Originally Posted by Spider - Man View Post
Exactly how does simply making a white character black make anything better? Does it increase sales? Does it decrease sales? Does it help black people 'stick it to the man'? I really want to know in what way you imagine that that one change makes anything better.

The problem I have with your view is that you only want 'diversity' to mean black. If you really want diversity, as I've said in other threads, let's really be inclusive. I'd say that overweight people, as a ratio of society outnumber black people as a ratio of society so let's change a drastic number of traditionally lean heroes and make them obese. That should go a long way towards stopping alienating overweight people who want to feel included in the comics they read. And sexual orientation. We need to change that for a LOT of heroes to put it at status quo. And one out of every, what, 10 heroes needs to be physically damaged (missing leg/arm, being cognitively challenged, suffer from depression) - hey, this is a huge segment of society being excluded. My point is you want to try and belittle those who you view as less progressive than yourself because they want to keep white characters white while your preference is just as narrow-sighted. Let's make every group of characters a perfect cross section of society.
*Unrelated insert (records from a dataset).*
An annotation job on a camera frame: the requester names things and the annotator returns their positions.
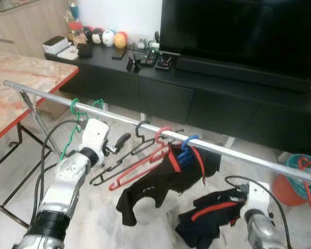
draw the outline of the phone
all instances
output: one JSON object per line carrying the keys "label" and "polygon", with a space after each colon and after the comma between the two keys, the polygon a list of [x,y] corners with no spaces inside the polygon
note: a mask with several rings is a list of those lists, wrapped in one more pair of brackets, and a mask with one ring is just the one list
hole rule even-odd
{"label": "phone", "polygon": [[116,49],[112,55],[112,59],[121,60],[126,52],[126,49]]}

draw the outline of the floor
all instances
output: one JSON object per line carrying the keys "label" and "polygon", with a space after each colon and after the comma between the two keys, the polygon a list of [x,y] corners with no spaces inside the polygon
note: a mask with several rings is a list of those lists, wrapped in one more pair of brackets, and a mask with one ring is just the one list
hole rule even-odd
{"label": "floor", "polygon": [[[123,108],[110,106],[109,110],[134,119],[140,118],[139,113]],[[49,128],[62,120],[75,118],[69,111],[66,111],[57,120],[52,120],[47,114],[42,114],[42,117]],[[138,143],[134,136],[134,127],[131,125],[106,118],[100,118],[100,120],[106,121],[110,126],[108,137],[110,144],[115,144],[122,134],[126,132],[131,133],[132,138],[126,143],[122,154]],[[214,143],[224,142],[223,136],[217,133],[182,126],[154,117],[149,117],[149,120],[158,127],[169,125],[173,127],[173,130],[184,128],[186,135],[198,134],[200,138],[206,141]],[[25,119],[24,124],[38,137],[41,137],[41,133],[31,118]],[[60,148],[63,148],[67,142],[72,128],[72,125],[67,124],[59,128],[53,135]],[[145,134],[147,137],[153,136],[151,133],[145,132]],[[0,203],[3,202],[14,189],[17,182],[39,160],[40,146],[26,135],[23,138],[22,146],[0,166]],[[12,130],[6,137],[0,140],[0,157],[5,153],[5,150],[9,149],[8,143],[14,139],[16,139],[16,131]],[[80,141],[81,134],[76,134],[68,151],[77,149]],[[274,150],[258,144],[235,140],[232,149],[276,162]],[[145,155],[147,155],[147,151],[138,156],[141,158]],[[106,158],[105,167],[113,165],[118,158],[120,158],[120,154]],[[57,160],[58,158],[52,154],[46,160],[46,165],[51,165],[57,162]],[[100,166],[94,167],[80,190],[80,199],[67,230],[66,248],[188,248],[184,241],[174,232],[174,228],[177,224],[177,215],[192,209],[192,201],[194,199],[215,190],[229,189],[230,186],[223,181],[223,178],[227,175],[239,174],[268,183],[271,183],[275,177],[273,173],[257,165],[251,165],[223,156],[220,172],[208,178],[206,186],[203,186],[202,182],[199,181],[180,196],[170,191],[159,209],[154,208],[154,201],[150,198],[140,200],[134,208],[138,224],[131,228],[122,225],[121,214],[115,209],[122,189],[108,191],[107,187],[111,181],[98,187],[88,184],[89,180],[101,170]],[[47,173],[46,186],[49,186],[53,176],[53,171]],[[8,210],[26,222],[30,221],[32,214],[35,179],[36,175],[23,186],[7,205]],[[285,205],[283,207],[288,220],[293,248],[311,249],[311,213],[308,204],[295,208]],[[283,233],[284,227],[280,214],[273,202],[269,207],[269,211],[274,213],[275,225]],[[0,249],[11,248],[14,243],[21,240],[25,232],[26,229],[0,212]],[[210,248],[250,248],[247,242],[246,224],[243,219],[239,219],[234,227],[221,227],[220,238],[214,240]]]}

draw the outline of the television
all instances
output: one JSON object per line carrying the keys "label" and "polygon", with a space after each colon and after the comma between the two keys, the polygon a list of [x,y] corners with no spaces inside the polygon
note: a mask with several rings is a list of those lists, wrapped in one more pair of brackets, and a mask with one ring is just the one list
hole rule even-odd
{"label": "television", "polygon": [[163,0],[160,50],[179,69],[311,89],[311,0]]}

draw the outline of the black cable
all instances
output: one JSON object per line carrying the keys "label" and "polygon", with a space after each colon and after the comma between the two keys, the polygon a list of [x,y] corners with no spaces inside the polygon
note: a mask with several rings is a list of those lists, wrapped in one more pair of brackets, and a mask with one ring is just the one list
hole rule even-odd
{"label": "black cable", "polygon": [[30,224],[32,224],[32,221],[34,220],[34,218],[36,217],[36,212],[37,212],[37,208],[38,208],[38,189],[39,189],[39,182],[41,182],[41,186],[40,186],[40,196],[39,196],[39,203],[41,202],[41,200],[43,199],[44,196],[44,173],[46,171],[48,171],[49,169],[52,169],[54,166],[56,166],[56,164],[53,164],[49,167],[47,167],[45,169],[45,148],[47,145],[48,140],[50,139],[51,135],[53,134],[53,132],[60,127],[61,125],[65,124],[65,123],[79,123],[77,120],[65,120],[62,121],[60,123],[58,123],[56,126],[54,126],[52,128],[52,130],[48,133],[48,135],[46,136],[43,145],[41,147],[41,154],[40,154],[40,175],[37,178],[36,181],[36,186],[35,186],[35,192],[34,192],[34,204],[33,204],[33,213],[32,213],[32,217],[31,217],[31,222]]}
{"label": "black cable", "polygon": [[288,249],[292,249],[291,244],[290,244],[289,229],[288,229],[288,224],[287,224],[285,212],[284,212],[280,202],[277,200],[277,198],[267,188],[265,188],[263,185],[261,185],[260,183],[258,183],[257,181],[255,181],[255,180],[253,180],[251,178],[248,178],[248,177],[245,177],[245,176],[240,176],[240,175],[230,175],[230,176],[225,177],[224,180],[229,185],[231,185],[231,186],[233,186],[235,188],[239,188],[239,185],[235,185],[235,184],[233,184],[233,183],[228,181],[228,179],[232,179],[232,178],[239,178],[239,179],[247,180],[249,182],[253,182],[253,183],[257,184],[259,187],[261,187],[262,189],[264,189],[272,197],[272,199],[275,201],[275,203],[279,207],[282,220],[284,221],[285,232],[286,232],[286,239],[287,239],[287,247],[288,247]]}

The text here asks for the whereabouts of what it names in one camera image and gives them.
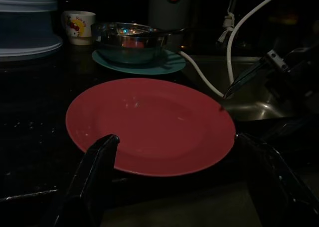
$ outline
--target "plate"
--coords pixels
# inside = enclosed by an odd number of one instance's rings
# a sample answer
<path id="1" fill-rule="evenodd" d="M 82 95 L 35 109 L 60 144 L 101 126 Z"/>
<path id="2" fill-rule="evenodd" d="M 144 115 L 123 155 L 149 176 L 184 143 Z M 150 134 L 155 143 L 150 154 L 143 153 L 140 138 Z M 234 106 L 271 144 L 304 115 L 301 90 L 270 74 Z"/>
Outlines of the plate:
<path id="1" fill-rule="evenodd" d="M 81 93 L 66 114 L 75 144 L 86 151 L 113 133 L 115 168 L 146 176 L 179 176 L 208 168 L 231 150 L 235 126 L 209 96 L 154 79 L 120 79 Z"/>
<path id="2" fill-rule="evenodd" d="M 147 64 L 120 64 L 112 62 L 101 57 L 97 51 L 92 53 L 92 58 L 95 62 L 106 68 L 129 74 L 170 74 L 183 69 L 186 65 L 183 57 L 169 50 L 164 50 L 159 58 Z"/>

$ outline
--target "mug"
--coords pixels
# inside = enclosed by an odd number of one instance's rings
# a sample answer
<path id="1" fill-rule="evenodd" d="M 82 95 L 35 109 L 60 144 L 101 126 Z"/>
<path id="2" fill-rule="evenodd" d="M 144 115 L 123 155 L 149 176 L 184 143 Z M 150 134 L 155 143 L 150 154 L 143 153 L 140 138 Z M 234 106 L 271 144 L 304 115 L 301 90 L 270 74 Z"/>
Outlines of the mug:
<path id="1" fill-rule="evenodd" d="M 62 13 L 61 22 L 71 44 L 92 44 L 91 24 L 95 23 L 95 13 L 67 10 Z"/>

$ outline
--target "bowl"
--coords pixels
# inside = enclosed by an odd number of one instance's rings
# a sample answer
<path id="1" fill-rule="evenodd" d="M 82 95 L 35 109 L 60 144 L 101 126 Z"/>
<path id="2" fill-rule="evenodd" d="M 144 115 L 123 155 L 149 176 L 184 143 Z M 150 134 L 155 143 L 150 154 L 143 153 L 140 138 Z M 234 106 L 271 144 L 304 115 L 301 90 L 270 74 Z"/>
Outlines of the bowl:
<path id="1" fill-rule="evenodd" d="M 95 23 L 92 39 L 98 53 L 108 60 L 126 63 L 147 63 L 157 58 L 167 42 L 167 35 L 138 37 L 145 31 L 157 31 L 147 25 L 132 23 Z"/>

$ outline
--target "white cable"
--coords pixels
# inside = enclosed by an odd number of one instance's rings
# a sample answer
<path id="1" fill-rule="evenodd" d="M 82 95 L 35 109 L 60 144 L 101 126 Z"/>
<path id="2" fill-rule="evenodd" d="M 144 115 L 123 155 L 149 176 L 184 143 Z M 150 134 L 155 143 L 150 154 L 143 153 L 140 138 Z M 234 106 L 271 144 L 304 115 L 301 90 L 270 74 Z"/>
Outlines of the white cable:
<path id="1" fill-rule="evenodd" d="M 231 65 L 231 46 L 233 43 L 233 40 L 235 38 L 235 35 L 237 33 L 237 31 L 239 30 L 239 28 L 241 27 L 241 25 L 249 18 L 251 17 L 256 11 L 258 11 L 261 7 L 263 7 L 264 5 L 266 5 L 267 3 L 271 2 L 272 0 L 264 0 L 263 2 L 261 2 L 258 6 L 256 6 L 255 8 L 253 8 L 247 15 L 245 15 L 239 22 L 238 24 L 235 26 L 233 32 L 231 33 L 229 40 L 228 40 L 228 44 L 227 44 L 227 52 L 226 52 L 226 58 L 227 58 L 227 69 L 228 69 L 228 77 L 229 77 L 229 82 L 230 84 L 232 84 L 234 82 L 234 75 L 233 75 L 233 68 Z"/>
<path id="2" fill-rule="evenodd" d="M 223 97 L 224 95 L 217 89 L 215 88 L 209 81 L 208 79 L 204 76 L 202 71 L 199 69 L 199 66 L 195 63 L 195 61 L 186 53 L 183 51 L 180 51 L 179 54 L 183 56 L 186 60 L 188 60 L 195 68 L 195 70 L 198 72 L 199 76 L 202 78 L 202 80 L 205 82 L 205 84 L 218 96 Z"/>

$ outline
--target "teal plate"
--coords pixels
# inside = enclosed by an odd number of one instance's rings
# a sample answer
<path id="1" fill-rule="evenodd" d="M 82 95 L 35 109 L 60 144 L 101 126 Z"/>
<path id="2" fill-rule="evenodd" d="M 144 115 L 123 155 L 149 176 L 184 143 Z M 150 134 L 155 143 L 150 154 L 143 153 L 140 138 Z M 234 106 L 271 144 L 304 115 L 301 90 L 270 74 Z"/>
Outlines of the teal plate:
<path id="1" fill-rule="evenodd" d="M 164 50 L 158 58 L 147 64 L 115 63 L 101 57 L 96 50 L 92 53 L 92 58 L 106 68 L 130 74 L 170 74 L 183 69 L 186 65 L 183 57 L 169 50 Z"/>

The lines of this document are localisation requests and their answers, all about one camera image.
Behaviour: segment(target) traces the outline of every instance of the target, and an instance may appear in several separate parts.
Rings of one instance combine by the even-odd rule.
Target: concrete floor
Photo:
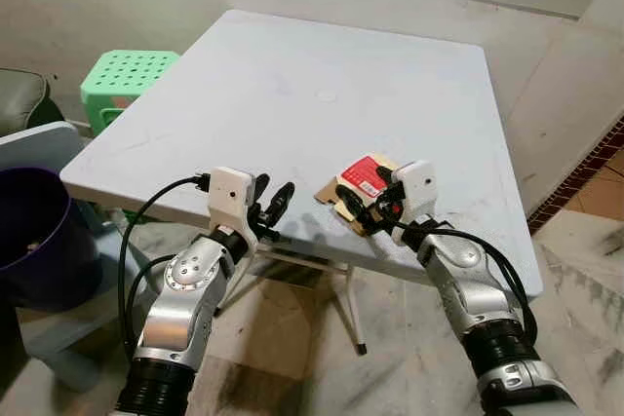
[[[545,288],[533,302],[537,350],[586,415],[622,414],[624,248],[608,237],[622,225],[564,210],[534,238]],[[184,247],[195,233],[151,223],[134,242],[155,256]],[[215,320],[187,414],[481,414],[470,364],[433,288],[358,271],[369,346],[358,357],[343,278],[267,261],[252,271]],[[68,391],[32,359],[0,415],[106,414],[126,372],[114,323],[79,345],[101,364],[91,390]]]

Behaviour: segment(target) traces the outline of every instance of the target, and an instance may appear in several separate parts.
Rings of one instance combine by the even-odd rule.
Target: dark purple bin
[[[94,238],[59,177],[0,171],[0,294],[47,312],[87,300],[101,281]]]

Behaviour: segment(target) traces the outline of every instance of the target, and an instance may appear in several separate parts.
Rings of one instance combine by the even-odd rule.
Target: green stool
[[[94,135],[106,129],[178,57],[171,51],[109,51],[102,54],[80,86],[80,96]]]

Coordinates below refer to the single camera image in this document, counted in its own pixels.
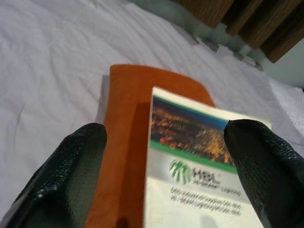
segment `green logo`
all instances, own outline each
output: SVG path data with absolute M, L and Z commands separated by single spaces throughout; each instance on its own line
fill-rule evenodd
M 183 184 L 189 183 L 191 180 L 191 169 L 185 163 L 173 160 L 170 164 L 171 176 L 176 182 Z

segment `brown wood slat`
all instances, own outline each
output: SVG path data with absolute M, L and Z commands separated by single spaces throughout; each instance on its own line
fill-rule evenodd
M 266 0 L 240 31 L 252 48 L 259 48 L 301 0 Z
M 264 42 L 261 50 L 275 63 L 294 45 L 304 38 L 304 3 L 283 21 L 277 30 Z
M 223 22 L 227 25 L 226 32 L 232 36 L 236 35 L 255 13 L 262 1 L 236 0 L 223 18 Z
M 215 28 L 234 0 L 176 0 L 206 25 Z

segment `wrinkled bedsheet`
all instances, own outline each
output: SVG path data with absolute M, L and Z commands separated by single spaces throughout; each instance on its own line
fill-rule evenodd
M 185 74 L 217 107 L 272 121 L 304 155 L 300 89 L 267 78 L 225 47 L 214 52 L 189 42 L 132 3 L 2 0 L 0 21 L 0 218 L 65 136 L 102 121 L 113 64 Z

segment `white bed sheet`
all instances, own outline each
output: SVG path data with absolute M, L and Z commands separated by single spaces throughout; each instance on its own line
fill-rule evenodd
M 0 21 L 0 218 L 65 136 L 102 118 L 113 64 L 188 75 L 217 107 L 272 121 L 274 132 L 304 155 L 303 106 L 275 96 L 280 84 L 224 47 L 215 53 L 192 45 L 132 3 L 2 0 Z M 303 101 L 300 90 L 286 93 Z

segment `green stripe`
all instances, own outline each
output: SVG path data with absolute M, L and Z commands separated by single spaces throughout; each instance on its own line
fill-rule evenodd
M 174 106 L 176 106 L 176 107 L 183 108 L 183 109 L 186 109 L 186 110 L 188 110 L 188 111 L 192 111 L 192 112 L 198 113 L 198 114 L 200 114 L 200 115 L 204 115 L 204 116 L 207 116 L 207 117 L 210 117 L 210 118 L 213 118 L 213 119 L 217 119 L 217 120 L 220 120 L 220 121 L 226 121 L 226 122 L 228 121 L 227 119 L 219 118 L 219 117 L 217 117 L 217 116 L 213 116 L 213 115 L 210 115 L 210 114 L 207 114 L 207 113 L 203 113 L 202 111 L 199 111 L 199 110 L 196 110 L 196 109 L 193 109 L 193 108 L 189 108 L 189 107 L 187 107 L 187 106 L 183 106 L 183 105 L 177 104 L 177 103 L 175 103 L 175 102 L 166 100 L 166 99 L 162 98 L 161 96 L 157 96 L 157 95 L 155 95 L 155 94 L 153 94 L 153 96 L 155 96 L 155 97 L 156 97 L 157 99 L 159 99 L 159 100 L 162 100 L 162 101 L 164 101 L 164 102 L 167 102 L 167 103 L 169 103 L 169 104 L 171 104 L 171 105 L 174 105 Z
M 170 147 L 162 145 L 159 142 L 156 142 L 156 141 L 153 141 L 153 140 L 150 141 L 150 147 L 152 147 L 154 149 L 157 149 L 159 151 L 162 151 L 162 152 L 167 152 L 167 153 L 173 154 L 175 156 L 178 156 L 178 157 L 181 157 L 181 158 L 184 158 L 184 159 L 188 159 L 190 161 L 197 162 L 199 164 L 207 165 L 207 166 L 210 166 L 210 167 L 213 167 L 213 168 L 216 168 L 216 169 L 220 169 L 220 170 L 231 172 L 233 174 L 237 174 L 237 170 L 233 166 L 222 164 L 222 163 L 215 162 L 215 161 L 211 161 L 211 160 L 206 159 L 206 158 L 200 158 L 200 157 L 197 157 L 193 154 L 185 153 L 182 150 L 171 149 Z

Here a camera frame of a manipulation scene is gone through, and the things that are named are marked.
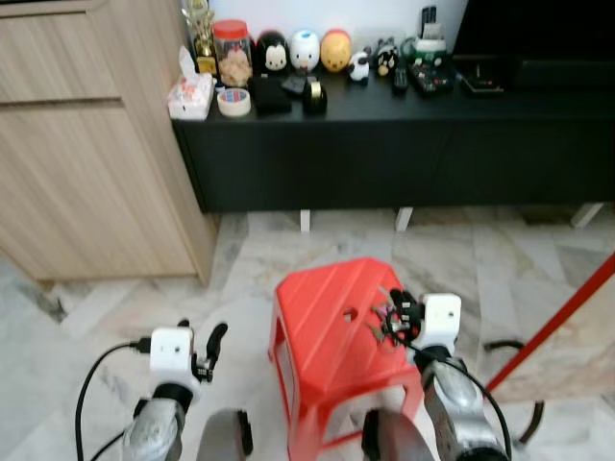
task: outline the tissue box
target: tissue box
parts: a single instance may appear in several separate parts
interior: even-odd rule
[[[214,79],[211,74],[199,74],[193,79],[181,77],[173,85],[166,100],[171,118],[205,120],[213,98]]]

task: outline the tape roll
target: tape roll
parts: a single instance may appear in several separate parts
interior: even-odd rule
[[[218,108],[227,117],[242,117],[250,112],[250,93],[242,88],[229,88],[218,93]]]

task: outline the remote control
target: remote control
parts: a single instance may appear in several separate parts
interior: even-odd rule
[[[397,66],[395,69],[395,75],[393,76],[393,93],[404,94],[406,93],[409,83],[407,80],[406,67]]]
[[[453,90],[454,79],[441,67],[415,63],[410,67],[410,76],[414,86],[424,96]]]

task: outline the white egg-shaped figurine
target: white egg-shaped figurine
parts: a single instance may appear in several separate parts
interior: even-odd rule
[[[311,71],[320,59],[318,36],[307,29],[297,31],[290,40],[290,63],[294,68]]]

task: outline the cabinet leg
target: cabinet leg
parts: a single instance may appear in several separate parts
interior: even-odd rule
[[[299,211],[301,221],[301,233],[309,232],[309,209]]]
[[[583,204],[573,216],[573,219],[570,220],[570,224],[573,228],[583,229],[585,226],[589,224],[596,213],[600,211],[600,208],[603,207],[604,204]]]
[[[407,229],[407,225],[410,222],[410,216],[412,216],[412,206],[405,206],[400,208],[397,212],[397,218],[395,219],[395,231],[403,232]]]

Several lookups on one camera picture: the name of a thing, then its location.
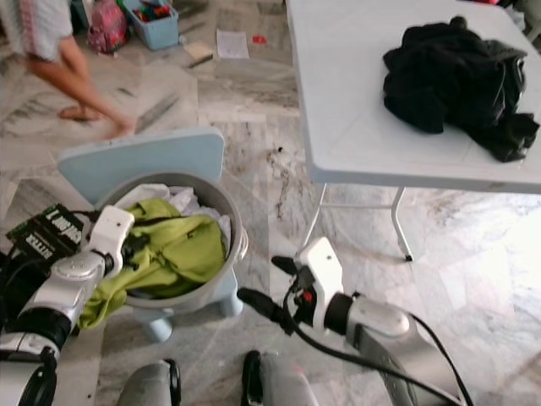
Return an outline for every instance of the white shorts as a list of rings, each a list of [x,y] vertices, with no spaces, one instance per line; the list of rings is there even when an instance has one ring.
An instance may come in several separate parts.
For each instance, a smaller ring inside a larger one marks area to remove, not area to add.
[[[59,42],[73,34],[69,0],[0,0],[14,52],[46,61],[60,57]]]

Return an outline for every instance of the chair backrest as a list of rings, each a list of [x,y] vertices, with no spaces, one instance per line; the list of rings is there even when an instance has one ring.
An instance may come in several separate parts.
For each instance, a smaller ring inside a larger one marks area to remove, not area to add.
[[[223,151],[218,129],[180,129],[70,148],[58,155],[57,166],[94,205],[119,184],[146,173],[181,171],[217,182]]]

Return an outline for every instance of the bare foot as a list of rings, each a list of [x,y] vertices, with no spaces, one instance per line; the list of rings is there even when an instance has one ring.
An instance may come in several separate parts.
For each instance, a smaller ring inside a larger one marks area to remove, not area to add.
[[[122,122],[113,123],[112,125],[112,130],[109,131],[105,136],[106,140],[135,135],[135,127],[137,126],[137,120],[133,118],[125,118]]]
[[[80,106],[73,106],[64,108],[58,116],[64,120],[74,120],[74,121],[97,121],[101,119],[101,114],[98,112],[89,109],[81,108]]]

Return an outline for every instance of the pink backpack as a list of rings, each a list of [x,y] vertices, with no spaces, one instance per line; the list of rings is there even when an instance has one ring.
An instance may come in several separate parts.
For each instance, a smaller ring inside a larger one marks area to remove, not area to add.
[[[114,0],[99,0],[92,10],[88,44],[99,53],[113,53],[128,41],[126,16]]]

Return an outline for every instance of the table leg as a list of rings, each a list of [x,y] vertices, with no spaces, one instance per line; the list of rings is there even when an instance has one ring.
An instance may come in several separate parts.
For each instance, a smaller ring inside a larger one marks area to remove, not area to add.
[[[314,232],[315,224],[318,221],[318,218],[320,217],[321,212],[321,205],[323,204],[323,199],[325,198],[325,192],[327,190],[327,184],[323,184],[323,186],[320,189],[320,192],[318,194],[318,200],[317,200],[317,206],[314,209],[314,215],[312,216],[312,221],[309,225],[308,230],[306,231],[306,234],[304,235],[303,244],[301,245],[300,249],[304,248],[306,245],[308,245],[308,242],[310,241],[310,237],[312,237],[312,233]]]
[[[400,205],[402,197],[404,196],[404,189],[405,188],[402,187],[398,188],[398,190],[396,191],[395,199],[393,200],[391,206],[391,218],[392,224],[393,226],[395,226],[396,236],[398,237],[398,245],[406,256],[406,261],[413,261],[412,251],[410,250],[409,245],[406,241],[406,236],[402,231],[402,226],[398,221],[398,206]]]

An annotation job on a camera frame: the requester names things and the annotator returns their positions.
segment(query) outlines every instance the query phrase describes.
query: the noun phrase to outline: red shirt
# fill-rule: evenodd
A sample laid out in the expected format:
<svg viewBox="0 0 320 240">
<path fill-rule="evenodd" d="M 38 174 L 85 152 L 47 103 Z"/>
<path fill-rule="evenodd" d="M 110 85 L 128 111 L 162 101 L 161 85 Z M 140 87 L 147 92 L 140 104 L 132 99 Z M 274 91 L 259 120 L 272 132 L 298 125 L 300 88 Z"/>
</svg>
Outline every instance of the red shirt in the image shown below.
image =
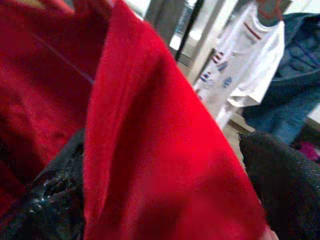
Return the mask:
<svg viewBox="0 0 320 240">
<path fill-rule="evenodd" d="M 32 179 L 85 126 L 86 240 L 262 235 L 264 212 L 225 137 L 121 0 L 108 21 L 0 6 L 0 136 L 19 161 L 0 167 L 0 193 L 14 196 L 2 183 L 21 187 L 15 176 Z"/>
</svg>

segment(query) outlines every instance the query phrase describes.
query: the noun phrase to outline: red fabric
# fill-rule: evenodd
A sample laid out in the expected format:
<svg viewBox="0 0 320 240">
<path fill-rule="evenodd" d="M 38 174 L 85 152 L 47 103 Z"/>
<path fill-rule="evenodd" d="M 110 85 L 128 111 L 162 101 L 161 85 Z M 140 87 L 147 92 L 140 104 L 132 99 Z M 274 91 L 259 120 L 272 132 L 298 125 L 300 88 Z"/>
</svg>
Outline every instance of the red fabric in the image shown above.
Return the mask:
<svg viewBox="0 0 320 240">
<path fill-rule="evenodd" d="M 85 240 L 257 240 L 248 177 L 160 38 L 121 0 L 108 28 L 83 13 L 0 3 L 0 136 L 19 161 L 0 165 L 14 185 L 0 194 L 14 200 L 15 176 L 32 179 L 86 121 Z M 95 77 L 90 100 L 70 63 Z"/>
</svg>

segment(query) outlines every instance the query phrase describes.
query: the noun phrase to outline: dark blue garment
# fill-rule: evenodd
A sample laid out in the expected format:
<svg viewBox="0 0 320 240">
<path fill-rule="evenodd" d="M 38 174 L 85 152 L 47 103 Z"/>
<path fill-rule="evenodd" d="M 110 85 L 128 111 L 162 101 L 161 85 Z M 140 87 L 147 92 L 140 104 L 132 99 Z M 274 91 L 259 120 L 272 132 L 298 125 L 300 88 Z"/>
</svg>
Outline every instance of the dark blue garment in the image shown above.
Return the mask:
<svg viewBox="0 0 320 240">
<path fill-rule="evenodd" d="M 283 58 L 261 105 L 246 107 L 243 116 L 255 129 L 290 144 L 320 103 L 320 14 L 293 13 L 284 23 Z"/>
</svg>

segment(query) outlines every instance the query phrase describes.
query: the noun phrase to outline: red garment
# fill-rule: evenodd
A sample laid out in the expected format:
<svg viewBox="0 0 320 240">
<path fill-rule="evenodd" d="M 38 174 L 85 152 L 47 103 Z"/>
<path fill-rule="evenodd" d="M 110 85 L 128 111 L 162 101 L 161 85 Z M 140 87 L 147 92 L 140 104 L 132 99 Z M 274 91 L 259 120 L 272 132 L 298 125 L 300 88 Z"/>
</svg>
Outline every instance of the red garment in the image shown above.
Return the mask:
<svg viewBox="0 0 320 240">
<path fill-rule="evenodd" d="M 121 0 L 108 28 L 94 12 L 49 14 L 2 1 L 0 31 L 10 36 L 0 37 L 0 98 L 7 96 L 0 136 L 29 166 L 25 175 L 39 172 L 84 126 L 91 86 L 77 70 L 95 76 L 86 120 L 86 240 L 262 235 L 263 210 L 226 139 L 160 38 Z"/>
</svg>

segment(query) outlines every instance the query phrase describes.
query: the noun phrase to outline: white t-shirt
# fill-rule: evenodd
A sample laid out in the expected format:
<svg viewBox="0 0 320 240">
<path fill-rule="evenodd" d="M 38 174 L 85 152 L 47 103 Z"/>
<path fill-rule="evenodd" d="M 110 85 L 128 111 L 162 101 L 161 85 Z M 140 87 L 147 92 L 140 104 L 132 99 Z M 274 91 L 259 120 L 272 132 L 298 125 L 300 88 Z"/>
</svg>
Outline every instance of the white t-shirt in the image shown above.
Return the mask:
<svg viewBox="0 0 320 240">
<path fill-rule="evenodd" d="M 255 1 L 241 9 L 193 86 L 220 128 L 238 108 L 261 103 L 284 54 L 284 22 L 263 26 L 257 14 Z"/>
</svg>
Every group has to be 70% white, 13% Hispanic, 11% black, 4% Asian, 1% Native American, 1% other races. 35% of them have to be obese per the CDC. We have to make sure we get the blonde, brunette, redhead ratio right as well because, Lord knows, we wouldn't want anyone to feel underrepresented. So much more status quo to add to the mix but you get the point. Ah, diversity...the perfect formula for success in comics!
Good arguments Spidey.

"A shared universe, like any fictional construct, hinges on suspension of disbelief. When continuity is tossed away, it tatters the construct. Undermines it."